Lo que pasa es que se viaja poco por España; desde luego, no lo suficiente. Me temo que tenemos, como poco, dos generaciones de jóvenes que han frecuentado el extranjero gracias a vuelos de bajo coste, alojamientos turísticos, etc., pero les falta conocer nuestro país. El prestigio de los destinos lejanos —no sin cierta dosis de esnobismo, por cierto— ha terminado desplazando la grandeza y felicidad de lo que tenemos más a la mano.

Para colmo de males, la actitud del turista ha desplazado a la del viajero de modo que, a menudo, los visitantes pasan por los lugares sin que los lugares pasen por ellos. Como todo, la mirada se adiestra y, quien no ha empezado por lo próximo, ¡ay!, difícilmente puede terminar viendo lo lejano. Sin ponderar la belleza de Aranjuez y La Granja, es posible que algo de Versalles se escape.

Por supuesto, Madrid, Barcelona y las demás grandes ciudades acogen millones de españoles que se desplazan por vacaciones, fines de semana largos, puentes, «acueductos» y otras felices coyunturas del calendario. En realidad, ese es parte del problema: creer que, con admirar las grandes capitales de España, ya está todo visto y que lo demás vale menos. No lo está.
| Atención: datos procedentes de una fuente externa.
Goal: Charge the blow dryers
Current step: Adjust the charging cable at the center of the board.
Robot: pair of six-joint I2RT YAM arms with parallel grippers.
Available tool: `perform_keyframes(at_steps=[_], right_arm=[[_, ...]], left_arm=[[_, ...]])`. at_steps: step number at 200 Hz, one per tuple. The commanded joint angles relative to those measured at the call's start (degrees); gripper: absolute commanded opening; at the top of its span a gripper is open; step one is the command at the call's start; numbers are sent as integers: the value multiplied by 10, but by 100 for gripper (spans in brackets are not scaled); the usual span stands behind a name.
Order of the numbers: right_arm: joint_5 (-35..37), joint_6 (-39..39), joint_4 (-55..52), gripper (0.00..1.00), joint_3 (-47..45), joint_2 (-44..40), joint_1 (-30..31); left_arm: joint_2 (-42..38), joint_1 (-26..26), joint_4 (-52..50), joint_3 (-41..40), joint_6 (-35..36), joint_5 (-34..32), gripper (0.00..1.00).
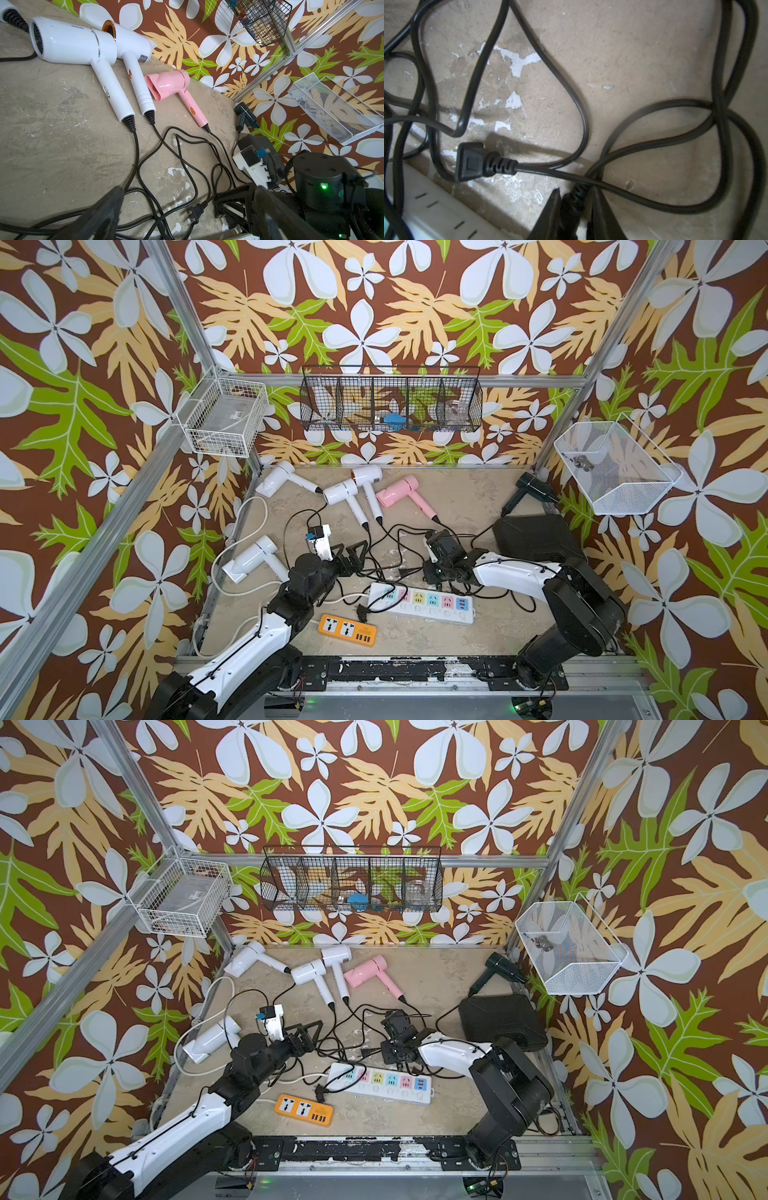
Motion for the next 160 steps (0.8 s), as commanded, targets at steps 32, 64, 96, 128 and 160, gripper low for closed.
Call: perform_keyframes(at_steps=[32, 64, 96, 128, 160], right_arm=[[17, 8, 8, 23, 28, 38, 3], [33, 5, 15, 19, 60, 48, 3], [3, -6, 34, 18, 117, 83, 0], [-19, -18, 13, 19, 178, 103, -5], [13, -34, -33, 30, 183, 48, -5]], left_arm=[[0, -2, 3, 3, 7, 4, 99], [0, -2, 4, 4, 5, 6, 99], [-5, -3, 3, 3, 6, 7, 99], [-11, -4, 3, 3, 5, 9, 99], [-19, -9, 3, 4, 11, 13, 99]])
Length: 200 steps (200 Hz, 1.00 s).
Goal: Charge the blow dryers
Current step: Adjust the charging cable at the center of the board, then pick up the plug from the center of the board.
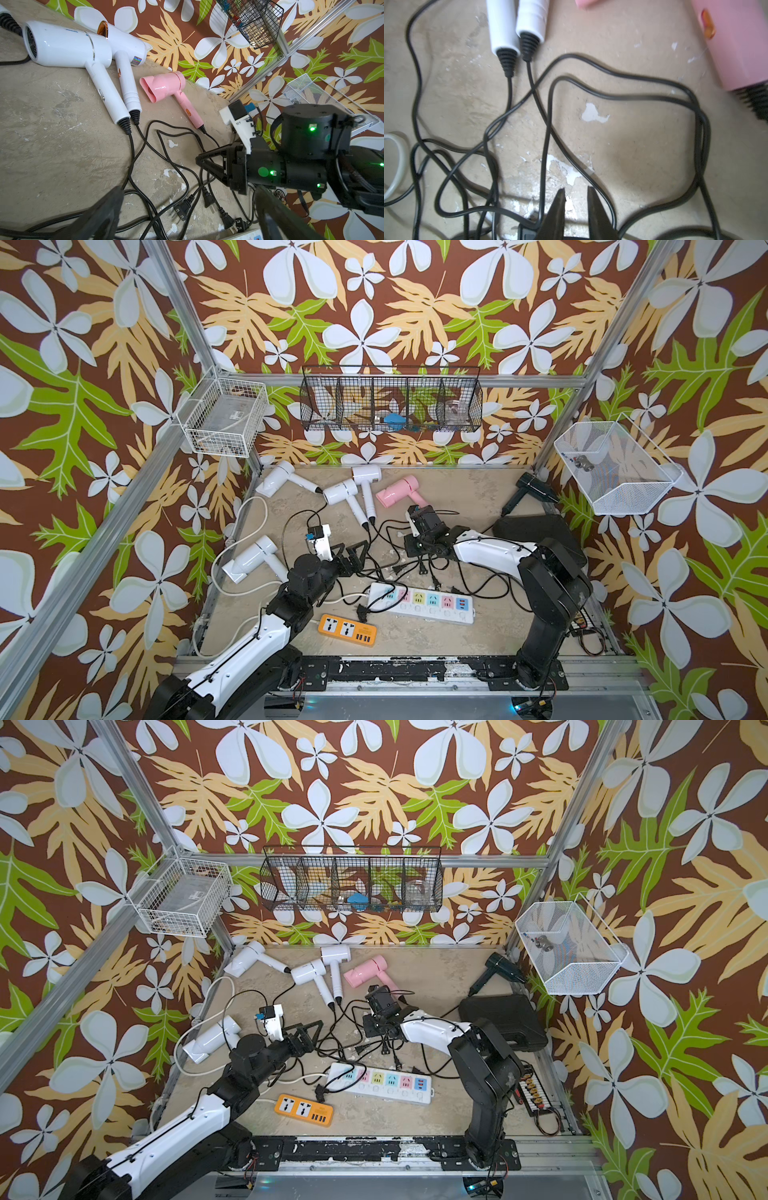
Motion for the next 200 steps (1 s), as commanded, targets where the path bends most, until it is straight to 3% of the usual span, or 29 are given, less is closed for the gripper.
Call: perform_keyframes(at_steps=[1, 27, 79, 129, 200], right_arm=[[23, -19, -39, 30, -2, -36, 0], [45, -23, -64, 37, -60, -104, -9], [40, -18, -102, 39, -188, -220, -13], [25, -24, -119, 36, -218, -204, -11], [25, -38, -118, 33, -183, -137, 1]], left_arm=[[-5, -6, 3, 4, 12, 7, 99], [-2, -33, 0, 12, 26, -8, 99], [23, -77, -2, 30, 45, -30, 99], [50, -94, -2, 39, 53, -41, 99], [55, -96, -3, 40, 56, -45, 99]])
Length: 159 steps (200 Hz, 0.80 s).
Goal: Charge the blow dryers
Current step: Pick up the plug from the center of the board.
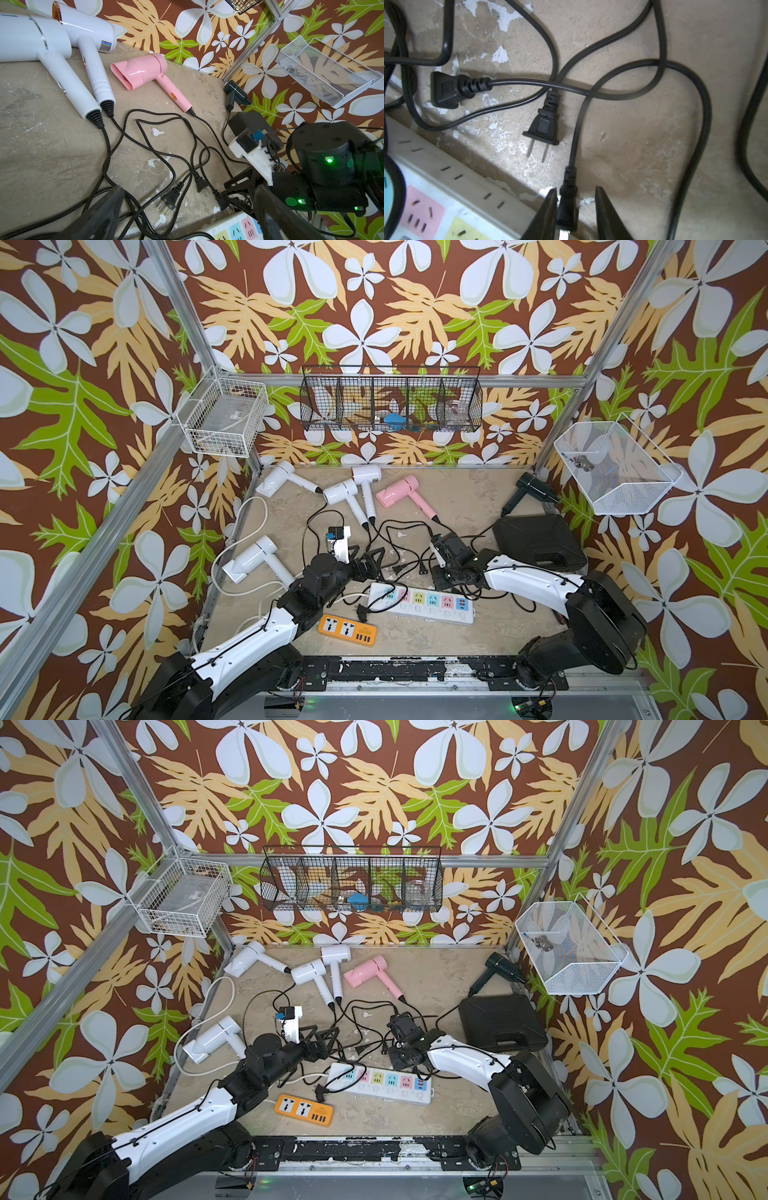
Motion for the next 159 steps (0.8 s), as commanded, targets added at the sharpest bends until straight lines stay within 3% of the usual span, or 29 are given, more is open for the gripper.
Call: perform_keyframes(at_steps=[1, 84, 159], right_arm=[[6, -9, -5, 33, 13, 15, 0], [14, -21, -11, 28, 27, 73, 1], [41, -8, 5, 4, 33, 26, 0]], left_arm=[[1, -1, 3, 6, 8, -6, 99], [3, -3, 3, 9, 9, -5, 99], [2, -5, 4, 8, 12, -6, 100]])
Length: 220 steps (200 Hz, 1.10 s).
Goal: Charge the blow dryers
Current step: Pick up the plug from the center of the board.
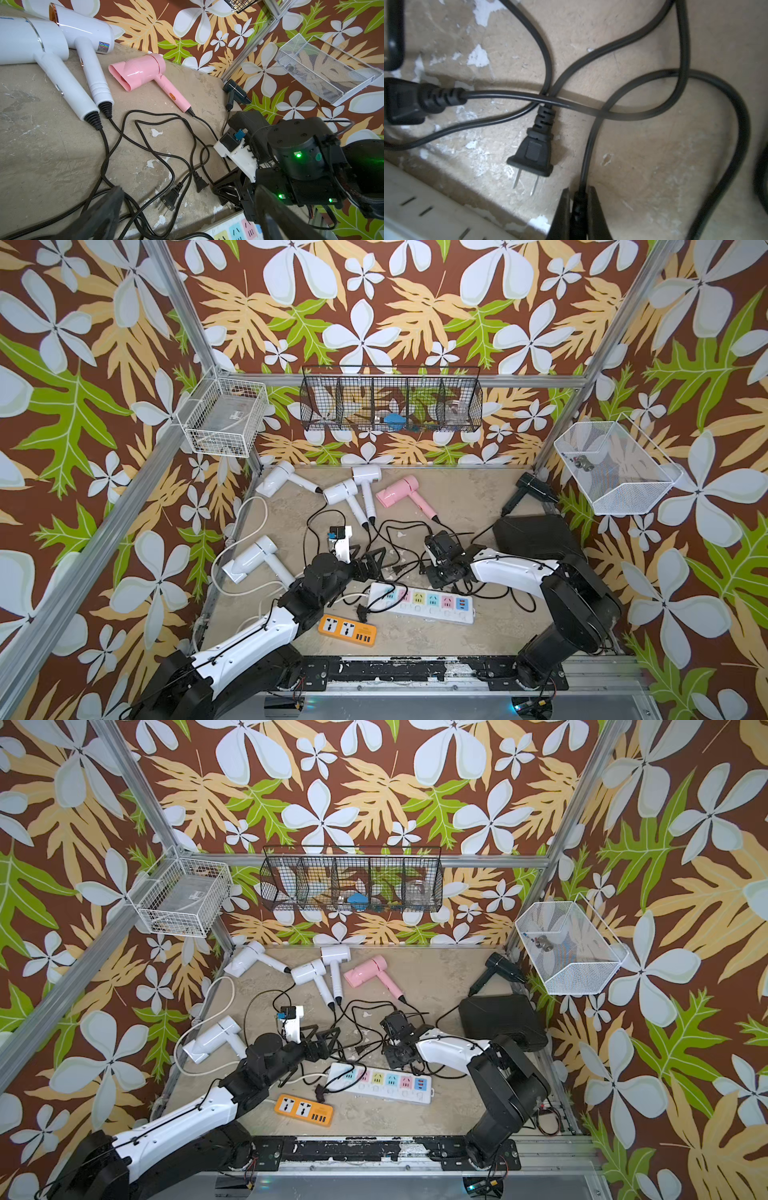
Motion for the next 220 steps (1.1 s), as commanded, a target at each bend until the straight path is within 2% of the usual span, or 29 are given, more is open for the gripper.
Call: perform_keyframes(at_steps=[1, 44, 87, 126, 169, 220], right_arm=[[22, 7, 3, 4, 2, -30, -1], [28, 30, 33, 0, -18, -117, -29], [-7, 49, 63, 0, -54, -196, -87], [-53, 50, 67, 0, -60, -222, -108], [-133, 68, 165, 0, -108, -268, -108], [-213, 97, 259, 0, -110, -251, -108]], left_arm=[[-1, -2, 4, 4, 7, -4, 100], [-2, -7, 6, 5, 8, 0, 100], [-5, -16, 10, 5, 14, 1, 100], [11, -32, 33, 1, 23, 9, 100], [66, -69, 58, 14, 54, 14, 100], [101, -83, 65, 28, 92, 34, 99]])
Es más: quien sólo conoce esas grandes ciudades ni siquiera eso conoce. Es inalcanzable la importancia de Sevilla, de Santiago de Compostela o de Valencia sin aprehender, al mismo tiempo, el camino que las condujo a ser lo que son hoy. El paso fugaz por los sitios, la falsa seguridad del retorno —«total, ahí puedes ir cuando quieras»— y la necesidad de ir deprisa hurtan la calma precisa para descubrir los tesoros que España encierra. No lo digo como reproche —la prisa es un signo de nuestro tiempo— sino como alerta: así es imposible arraigar, ni entender ni abrazar como propio nada de nada. El Camino de Santiago a pie crea una relación especial con los lugares. Lo que se ha pateado forma, de algún modo, parte de nosotros; se vuelve diferente de lo que vemos desde la altura de un autobús turístico.
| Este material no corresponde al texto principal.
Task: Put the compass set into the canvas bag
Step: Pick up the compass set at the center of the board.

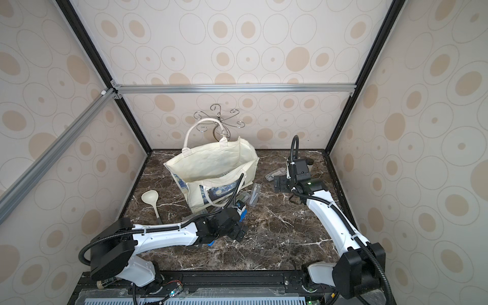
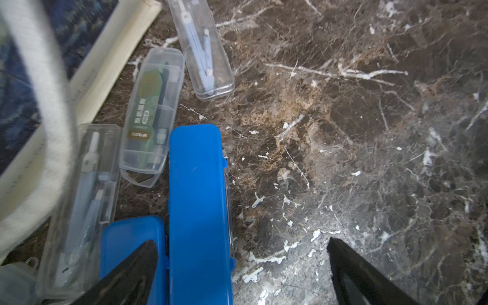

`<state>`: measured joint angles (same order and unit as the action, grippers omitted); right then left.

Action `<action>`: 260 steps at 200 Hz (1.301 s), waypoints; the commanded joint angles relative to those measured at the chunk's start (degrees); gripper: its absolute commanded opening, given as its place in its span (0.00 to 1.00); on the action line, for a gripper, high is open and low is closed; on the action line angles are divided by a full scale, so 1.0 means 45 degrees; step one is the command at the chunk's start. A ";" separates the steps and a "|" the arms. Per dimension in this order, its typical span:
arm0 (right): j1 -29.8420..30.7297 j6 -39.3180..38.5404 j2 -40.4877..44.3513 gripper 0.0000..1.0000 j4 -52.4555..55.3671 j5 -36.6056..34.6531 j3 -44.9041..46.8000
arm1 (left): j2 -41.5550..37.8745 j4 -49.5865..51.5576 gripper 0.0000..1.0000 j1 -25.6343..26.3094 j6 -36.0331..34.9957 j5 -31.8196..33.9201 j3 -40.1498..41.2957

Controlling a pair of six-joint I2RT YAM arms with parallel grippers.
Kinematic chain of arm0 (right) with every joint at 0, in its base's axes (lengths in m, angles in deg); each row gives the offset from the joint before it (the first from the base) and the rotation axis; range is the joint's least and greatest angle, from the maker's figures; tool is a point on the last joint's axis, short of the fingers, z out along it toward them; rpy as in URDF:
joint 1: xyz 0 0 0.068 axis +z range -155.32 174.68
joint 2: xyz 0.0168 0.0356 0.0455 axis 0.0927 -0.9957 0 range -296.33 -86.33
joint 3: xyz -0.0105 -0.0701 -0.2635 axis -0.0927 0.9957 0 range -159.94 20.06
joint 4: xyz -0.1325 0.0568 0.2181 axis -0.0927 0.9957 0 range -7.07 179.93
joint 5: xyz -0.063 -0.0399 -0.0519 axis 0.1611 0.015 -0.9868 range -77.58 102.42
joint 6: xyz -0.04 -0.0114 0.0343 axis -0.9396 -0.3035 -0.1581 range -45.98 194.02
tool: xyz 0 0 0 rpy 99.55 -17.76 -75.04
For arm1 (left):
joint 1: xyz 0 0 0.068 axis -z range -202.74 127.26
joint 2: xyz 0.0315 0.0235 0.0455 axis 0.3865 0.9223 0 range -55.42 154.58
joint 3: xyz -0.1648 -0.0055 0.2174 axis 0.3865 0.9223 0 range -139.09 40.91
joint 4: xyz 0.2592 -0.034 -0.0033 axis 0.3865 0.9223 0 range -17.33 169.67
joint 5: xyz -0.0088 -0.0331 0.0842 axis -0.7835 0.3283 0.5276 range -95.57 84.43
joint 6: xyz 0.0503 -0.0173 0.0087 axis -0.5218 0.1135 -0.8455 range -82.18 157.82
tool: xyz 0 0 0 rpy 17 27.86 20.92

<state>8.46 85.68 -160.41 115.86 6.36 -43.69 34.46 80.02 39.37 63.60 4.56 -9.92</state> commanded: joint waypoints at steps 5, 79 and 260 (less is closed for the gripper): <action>-0.0188 0.0208 -0.0002 0.99 -0.0374 0.0378 0.0563 | 0.0905 0.1456 0.99 -0.0065 0.0543 -0.0564 -0.1149; -0.0308 0.0178 0.0438 1.00 -0.0949 0.1174 0.1390 | 0.2610 0.1811 0.94 -0.1386 0.0984 -0.0890 -0.2452; -0.0328 0.0319 0.0532 1.00 -0.1230 0.1642 0.1978 | 0.3516 0.2342 0.63 -0.1248 0.0659 -0.1056 -0.2544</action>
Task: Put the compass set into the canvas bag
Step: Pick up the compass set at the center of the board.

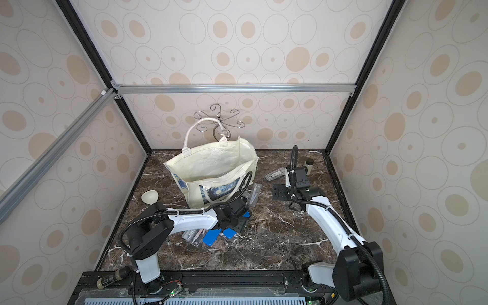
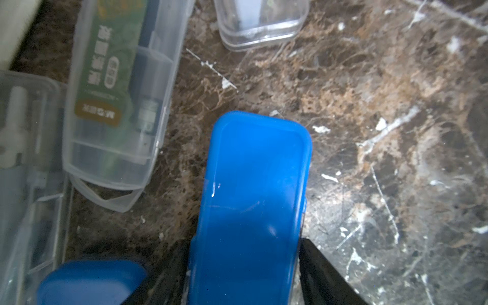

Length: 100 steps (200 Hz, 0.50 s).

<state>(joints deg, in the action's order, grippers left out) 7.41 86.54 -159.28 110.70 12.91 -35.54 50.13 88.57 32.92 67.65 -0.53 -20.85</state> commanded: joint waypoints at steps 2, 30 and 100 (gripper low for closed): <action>-0.0095 0.0129 0.0275 1.00 -0.0079 0.0184 0.0171 | 0.0062 0.0483 0.62 0.0203 -0.0255 0.0097 -0.0132; -0.0095 0.0089 0.0307 1.00 -0.0087 0.0145 0.0240 | 0.0386 0.0656 0.59 0.0438 -0.0387 0.0355 -0.0405; -0.0092 0.0065 0.0350 1.00 -0.0114 0.0076 0.0269 | 0.0295 0.0126 0.52 0.0795 -0.0853 0.0741 -0.0632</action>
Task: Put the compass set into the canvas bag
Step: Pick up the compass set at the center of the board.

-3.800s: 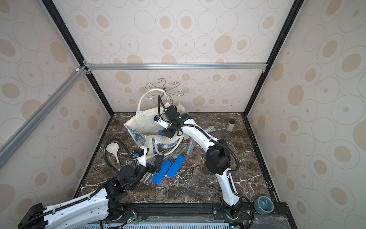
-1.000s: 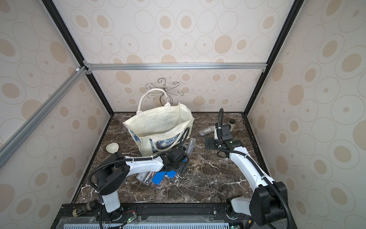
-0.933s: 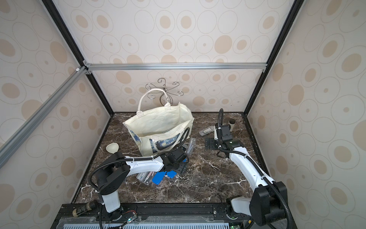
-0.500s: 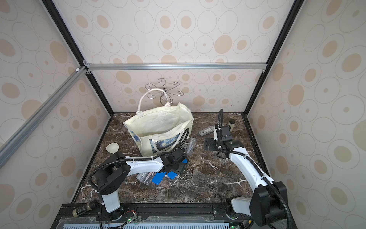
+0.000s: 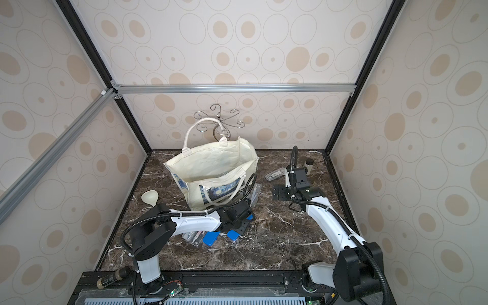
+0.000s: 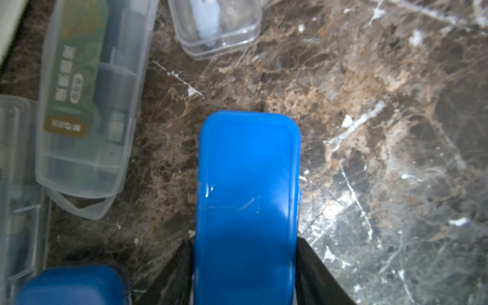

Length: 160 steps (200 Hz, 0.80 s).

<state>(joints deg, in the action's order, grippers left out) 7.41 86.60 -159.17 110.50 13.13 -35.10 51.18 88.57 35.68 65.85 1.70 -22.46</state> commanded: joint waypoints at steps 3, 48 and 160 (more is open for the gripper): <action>-0.0090 0.0056 0.0327 1.00 -0.0055 0.0019 0.0168 | 0.0028 0.0078 0.52 0.0201 -0.0490 0.0258 -0.0272; -0.0095 0.0036 0.0403 1.00 -0.0059 -0.0128 0.0209 | -0.0765 -0.1023 0.51 0.0320 -0.1048 0.0129 -0.0059; -0.0256 0.0225 0.0551 0.99 -0.0075 -0.0703 0.0381 | -0.2232 -0.3529 0.52 0.0476 -0.3222 -0.1341 -0.0649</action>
La guerra abierta contra las humanidades y la segmentación del estudio de la geografía han sido devastadoras; en primer lugar, porque desdibujan la unidad nacional so pretexto de conocer «lo cercano» (que, en realidad, se limita artificialmente) y a continuación porque la relación entre ser humano y entorno es tan estrecha que, sin la historia, también la geografía se nos escapa. El bellísimo paisaje de la dehesa extremeña, por ejemplo, requiere estudiar no sólo sus características, sino su papel en la economía y la cultura de España desde la ganadería de toros bravos hasta el latifundismo.

España no termina, naturalmente, en la Península. Si no se viaja a Ceuta y a Melilla o si no se va más allá de las playas de las Baleares y las Canarias —recuerdo la belleza de la villa de Teguise— hay algo de nuestro país que se nos termina escapando. Entre los muros de Melilla la Vieja —una de las fortificaciones más imponentes de España— hay mucho que aprender de nuestra historia. Nuestro país no mira sólo a Europa, sino también al Mediterráneo y a América y aun más allá hasta las Filipinas. Decía Eugenio Montes en El viajero y su sombra que «hay países, como Portugal, que han nacido para ir por esos mundos de Dios. Otros, como Bélgica, parecen haber nacido para que esos mundos de Dios pasen por ellos […] Portugal es un caminante. Bélgica, tan sólo un camino».

Así, siempre nos quedará un palmo de España por descubrir. Siempre habrá una parte de la Hispanidad que nos espera. También el teólogo del cuento de Borges, como todo poseedor de una biblioteca, «se sabía culpable de no conocerla hasta el fin». Lo importante, creo yo, es la mirada y la pausa, la atención y la escucha. Ir con tiempo a los sitios y asumir que no se puede ver todo, pero qué sí podemos aprender mucho, es una forma de resistencia contra el frenesí de ir a un sitio a otro como pollo sin cabeza.

No se me escapan los problemas del viaje contemporáneo —las medidas y alarmas sanitarias, la turistificación, las masas— pero nada de eso debería disuadirnos de salir a descubrir España más allá de sus grandes ciudades y sus destinos más famosos. El viaje nos depara tesoros paisajísticos, gastronómicos e históricos, pero conduce a algo más valioso: la historia y la memoria. Un pueblo desmemoriado es un pueblo desarraigado y, cuando alguien no tiene raíces, se lo puede llevar donde se quiera.